Listed entries:
───

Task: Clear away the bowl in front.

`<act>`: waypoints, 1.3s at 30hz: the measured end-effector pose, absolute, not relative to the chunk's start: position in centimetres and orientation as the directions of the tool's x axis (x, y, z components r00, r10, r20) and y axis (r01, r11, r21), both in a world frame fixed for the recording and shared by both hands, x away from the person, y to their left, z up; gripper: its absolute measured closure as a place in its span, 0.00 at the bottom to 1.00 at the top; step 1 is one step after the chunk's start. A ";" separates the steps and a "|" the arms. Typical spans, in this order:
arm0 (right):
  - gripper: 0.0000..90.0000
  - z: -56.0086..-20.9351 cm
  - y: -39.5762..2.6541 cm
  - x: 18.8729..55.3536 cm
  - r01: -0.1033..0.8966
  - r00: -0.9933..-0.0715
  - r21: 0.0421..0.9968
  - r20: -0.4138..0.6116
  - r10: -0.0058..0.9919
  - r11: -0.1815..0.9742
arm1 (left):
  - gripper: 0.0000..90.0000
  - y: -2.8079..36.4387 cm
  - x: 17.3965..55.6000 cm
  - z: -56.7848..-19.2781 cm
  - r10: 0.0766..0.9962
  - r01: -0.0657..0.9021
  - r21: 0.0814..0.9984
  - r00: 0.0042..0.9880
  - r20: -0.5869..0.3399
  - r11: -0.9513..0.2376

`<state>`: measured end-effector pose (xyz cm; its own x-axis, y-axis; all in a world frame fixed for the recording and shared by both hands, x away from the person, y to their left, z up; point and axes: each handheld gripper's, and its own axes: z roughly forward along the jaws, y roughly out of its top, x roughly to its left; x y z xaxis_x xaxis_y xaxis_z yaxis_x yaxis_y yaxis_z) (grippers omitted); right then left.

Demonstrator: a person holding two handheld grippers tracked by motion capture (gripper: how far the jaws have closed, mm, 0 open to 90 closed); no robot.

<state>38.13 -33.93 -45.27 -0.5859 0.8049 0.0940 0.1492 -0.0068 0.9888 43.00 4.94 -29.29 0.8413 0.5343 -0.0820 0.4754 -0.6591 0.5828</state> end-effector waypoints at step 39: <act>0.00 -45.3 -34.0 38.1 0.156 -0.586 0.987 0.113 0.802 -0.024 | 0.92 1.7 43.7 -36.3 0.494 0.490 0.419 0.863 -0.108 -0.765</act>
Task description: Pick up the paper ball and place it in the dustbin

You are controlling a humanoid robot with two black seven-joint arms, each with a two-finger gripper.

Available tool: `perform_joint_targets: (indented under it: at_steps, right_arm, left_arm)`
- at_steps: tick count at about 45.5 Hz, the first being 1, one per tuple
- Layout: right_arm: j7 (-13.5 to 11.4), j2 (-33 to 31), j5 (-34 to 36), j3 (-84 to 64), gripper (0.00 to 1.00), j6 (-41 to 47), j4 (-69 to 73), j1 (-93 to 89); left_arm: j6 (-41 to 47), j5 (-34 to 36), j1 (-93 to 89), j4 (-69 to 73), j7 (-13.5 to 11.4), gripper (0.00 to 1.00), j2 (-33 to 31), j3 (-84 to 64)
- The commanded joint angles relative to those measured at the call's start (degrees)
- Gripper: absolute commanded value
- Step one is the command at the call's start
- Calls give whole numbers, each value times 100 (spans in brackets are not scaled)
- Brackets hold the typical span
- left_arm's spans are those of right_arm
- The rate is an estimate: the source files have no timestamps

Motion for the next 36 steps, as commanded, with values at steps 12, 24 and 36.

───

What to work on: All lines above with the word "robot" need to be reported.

Result:
Demonstrator: a person holding two handheld grippers tracked by motion capture (gripper: how far the jaws have closed, mm, 0 open to 90 closed); no robot.
You are controlling a humanoid robot with two black seven-joint arms, each with a two-finger gripper.

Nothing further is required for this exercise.